▶ _REQUIRED ACTION_: Your answer is the lines below, exactly, from the one that contains "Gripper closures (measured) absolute" through the one that contains "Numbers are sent", both included.

════════════════

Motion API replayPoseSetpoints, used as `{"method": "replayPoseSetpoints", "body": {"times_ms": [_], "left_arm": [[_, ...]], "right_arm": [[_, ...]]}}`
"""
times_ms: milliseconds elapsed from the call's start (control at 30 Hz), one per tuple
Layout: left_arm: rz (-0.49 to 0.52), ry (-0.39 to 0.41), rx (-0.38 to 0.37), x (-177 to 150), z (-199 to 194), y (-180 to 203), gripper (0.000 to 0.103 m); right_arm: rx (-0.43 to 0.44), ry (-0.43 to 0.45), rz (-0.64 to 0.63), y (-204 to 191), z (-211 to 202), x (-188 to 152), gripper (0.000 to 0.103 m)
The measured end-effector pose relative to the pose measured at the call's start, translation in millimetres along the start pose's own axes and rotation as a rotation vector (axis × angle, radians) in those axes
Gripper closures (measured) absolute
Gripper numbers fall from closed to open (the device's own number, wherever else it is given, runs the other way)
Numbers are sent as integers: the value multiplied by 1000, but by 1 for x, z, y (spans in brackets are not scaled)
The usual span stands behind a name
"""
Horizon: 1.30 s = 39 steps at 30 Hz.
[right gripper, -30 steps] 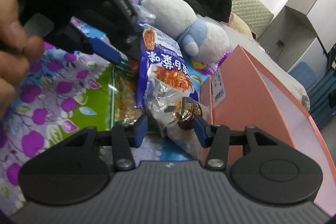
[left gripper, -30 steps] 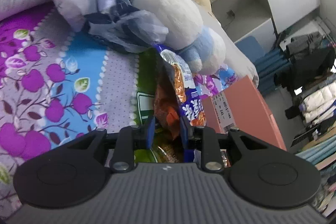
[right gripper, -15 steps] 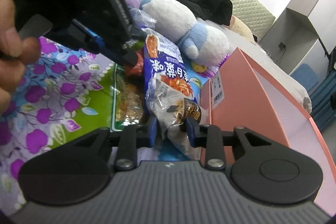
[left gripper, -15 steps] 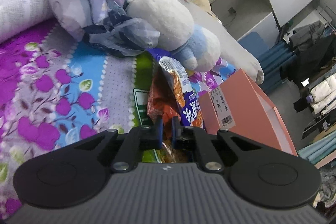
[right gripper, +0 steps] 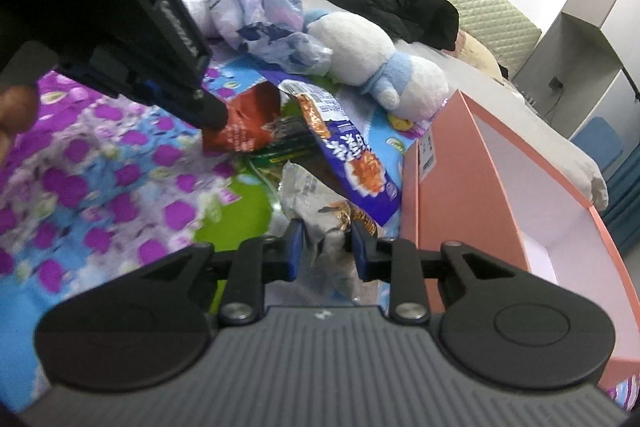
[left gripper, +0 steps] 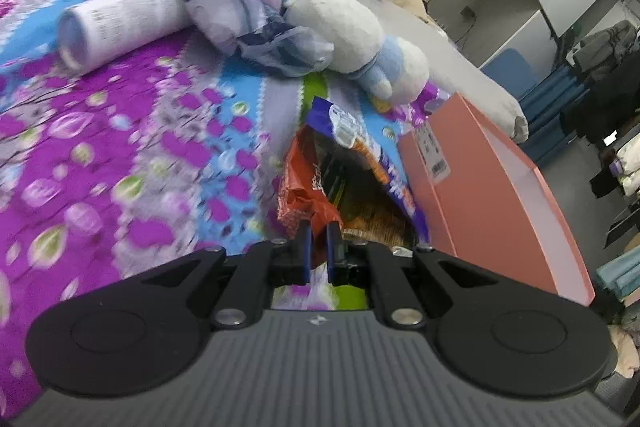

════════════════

▶ _TASK ANSWER_:
Gripper closures (measured) absolute
Gripper numbers fall from closed to open (the device's own number, wherever else it is given, runs the other way)
Numbers are sent as integers: the value multiplied by 1000, but by 1 for x, z, y (spans in brackets are not scaled)

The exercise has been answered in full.